Yesterday morning, about halfway through a series of thunderstorms with heavy rain, Tamara Keel and I rescued four soaking-wet, shivering, crying kittens from a puddle in the back yard. The mother cat was soaking wet, too, but she is a very wary feral that various people in the neighborhood have been trying to catch for years. She may have relocated a fifth kitten before I realized their nest area was flooding and went in after them. She would not have gotten the rest out (and dried off) in time.
We have been watching these kittens (very carefully, I'd only visited their hiding place three times) for a week and a half. Our neighbor was looking to foster them when they were a month old.
A huge, old, vine-covered tree across the alley fell in the storm (away from us), crushed a freestanding garage, and pulled the electrical service drop to that neighbor's house almost down. Our lights blinked.
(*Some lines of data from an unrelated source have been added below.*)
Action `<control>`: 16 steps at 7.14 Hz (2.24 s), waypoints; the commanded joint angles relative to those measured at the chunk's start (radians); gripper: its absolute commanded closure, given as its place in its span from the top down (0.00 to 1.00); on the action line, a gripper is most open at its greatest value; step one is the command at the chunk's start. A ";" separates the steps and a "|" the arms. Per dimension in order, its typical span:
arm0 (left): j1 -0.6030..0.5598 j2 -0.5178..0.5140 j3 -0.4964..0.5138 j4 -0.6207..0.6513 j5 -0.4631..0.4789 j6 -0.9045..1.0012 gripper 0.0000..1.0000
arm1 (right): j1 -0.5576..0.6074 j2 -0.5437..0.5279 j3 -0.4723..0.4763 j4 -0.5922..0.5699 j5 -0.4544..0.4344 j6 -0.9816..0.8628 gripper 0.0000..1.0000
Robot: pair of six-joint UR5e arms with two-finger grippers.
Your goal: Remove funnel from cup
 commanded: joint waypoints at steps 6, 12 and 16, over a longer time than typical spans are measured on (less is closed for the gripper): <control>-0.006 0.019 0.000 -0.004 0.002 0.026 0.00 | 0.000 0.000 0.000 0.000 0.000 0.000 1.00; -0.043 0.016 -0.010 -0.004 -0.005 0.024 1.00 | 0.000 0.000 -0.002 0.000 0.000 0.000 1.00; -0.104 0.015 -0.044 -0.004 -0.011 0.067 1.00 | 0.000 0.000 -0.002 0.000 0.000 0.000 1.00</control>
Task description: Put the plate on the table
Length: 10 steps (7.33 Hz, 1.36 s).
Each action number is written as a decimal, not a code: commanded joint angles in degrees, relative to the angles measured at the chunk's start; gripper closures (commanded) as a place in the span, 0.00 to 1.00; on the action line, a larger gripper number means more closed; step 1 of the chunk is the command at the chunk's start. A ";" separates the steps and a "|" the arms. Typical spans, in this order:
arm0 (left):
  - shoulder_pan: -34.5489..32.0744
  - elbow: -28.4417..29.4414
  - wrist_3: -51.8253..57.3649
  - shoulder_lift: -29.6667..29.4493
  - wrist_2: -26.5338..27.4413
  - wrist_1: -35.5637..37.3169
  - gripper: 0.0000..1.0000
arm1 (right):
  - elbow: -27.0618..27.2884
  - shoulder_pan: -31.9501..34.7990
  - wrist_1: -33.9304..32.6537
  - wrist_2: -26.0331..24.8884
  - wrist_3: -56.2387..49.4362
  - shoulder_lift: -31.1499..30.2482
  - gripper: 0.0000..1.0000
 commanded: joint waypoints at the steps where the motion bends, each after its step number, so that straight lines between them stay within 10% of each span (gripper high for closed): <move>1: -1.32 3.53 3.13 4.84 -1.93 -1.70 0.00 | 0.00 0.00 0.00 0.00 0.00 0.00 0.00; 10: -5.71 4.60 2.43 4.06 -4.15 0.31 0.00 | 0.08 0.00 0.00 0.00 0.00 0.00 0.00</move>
Tam and I had gone out to the garage to look at the tree from under a roof when I heard really scared-sounding mewing, looked at the gate the kitten nest was on the other side of, and realized there was a big puddle of rainwater under the gate.
The kitten nest was in a shallow dip and I knew it had to be flooded. We needed to get the kittens ahead of schedule. They wouldn't have made it in the heavy rain and standing water. When I got around to the other side of the gate, a couple of kittens had crawled up into a bush and the other two were in water and weeds, a little higher than the flooded nest. They were soaked, shivering and crying. I put the kittens in an old sweater in a cat carrier (both from the garage), then carried it to the basement. I put a plastic washtub on top of the dryer, and threw some small old blankets and a couple of T-shirts in the dryer to heat up. With a clean towel in the washtub, I wrapped up the kittens in double-thick paper toweling one at a time and set them together in the washtub. As soon as I had all four done, I started over and by the time that was done they were pretty dry. A dryer-warmed towel and another unwrap and re-wrap with fresh paper toweling stopped them shivering, especially after I put a warmed T-shirt over the top of the tub. Tam was a huge help with logistics for all of that, fetching whatever was needed while I wrangled kittens.
The dryer top gets fairly warm and I changed out their covers for new ones from the dryer when earlier ones cooled. The kittens huddled up and relaxed. Their eyes are open and their ears are unfolded. They are wobbling around on their feet a little. They may be as much as three weeks old.
Meanwhile, our neighbor was setting up a largish cage with a heating pad in half of it in her home office and getting KMR (kitten formula) ready. She had some work to finish up, so I kept the kittens warm in their tub on the drier for another 15 - 20 minutes. As soon as she was ready, she called me and I covered the tub of kittens with a newly-warmed cloth and carried them over to her house. They settled in pretty quickly. We draped one of the blankets over the top and two sides of the cage, so they won't be in a draft.
She texted me a couple of hours later: the kittens had been given formula, been cleaned up and fallen asleep in a pile.
Here's hoping for the best! One orange and white, one mostly black, one dark tabby and one that might be a dark tortie. I don't know which are boys or girls; at this age, they have only barely discovered that they're cats.
As of this morning, the kittens are eating well and seem happy in their new home.
Update
4 days ago
5 comments:
<3
And you'll probably end up with one, yes?
We may. I'm not going to count those chickens until they are hatched -- or in this case, weaned and looked over by the vet.
I visited them this morning. They are very active.
Pictures?
I haven't been able to get any good photographs of them yet. Tam is planning to visit them soon and she is a much better photographer.